• _Required work_
Can the lines below, from the one that holds "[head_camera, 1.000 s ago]" to the very end, be echoed exactly, with both ends included and no pictures?

• _Exercise data_
• • • • •

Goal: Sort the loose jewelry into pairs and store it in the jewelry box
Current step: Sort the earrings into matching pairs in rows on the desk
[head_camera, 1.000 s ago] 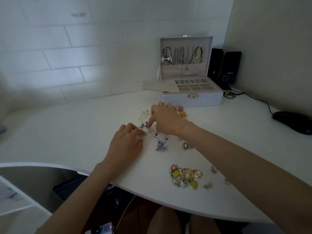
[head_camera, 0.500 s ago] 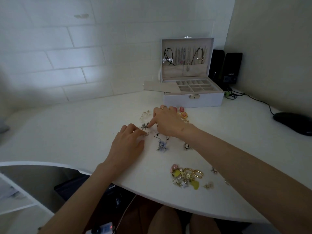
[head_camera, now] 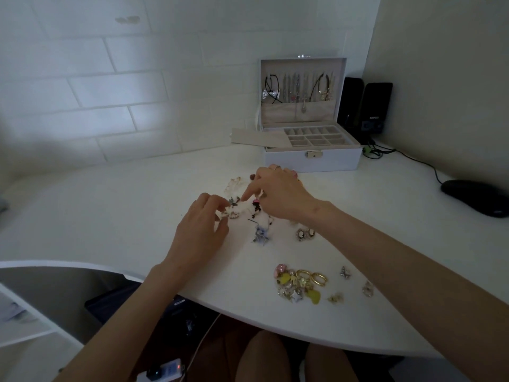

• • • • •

• _Answer for the task_
[head_camera, 1.000 s ago] 
[head_camera, 0.500 s ago] 
[head_camera, now] 

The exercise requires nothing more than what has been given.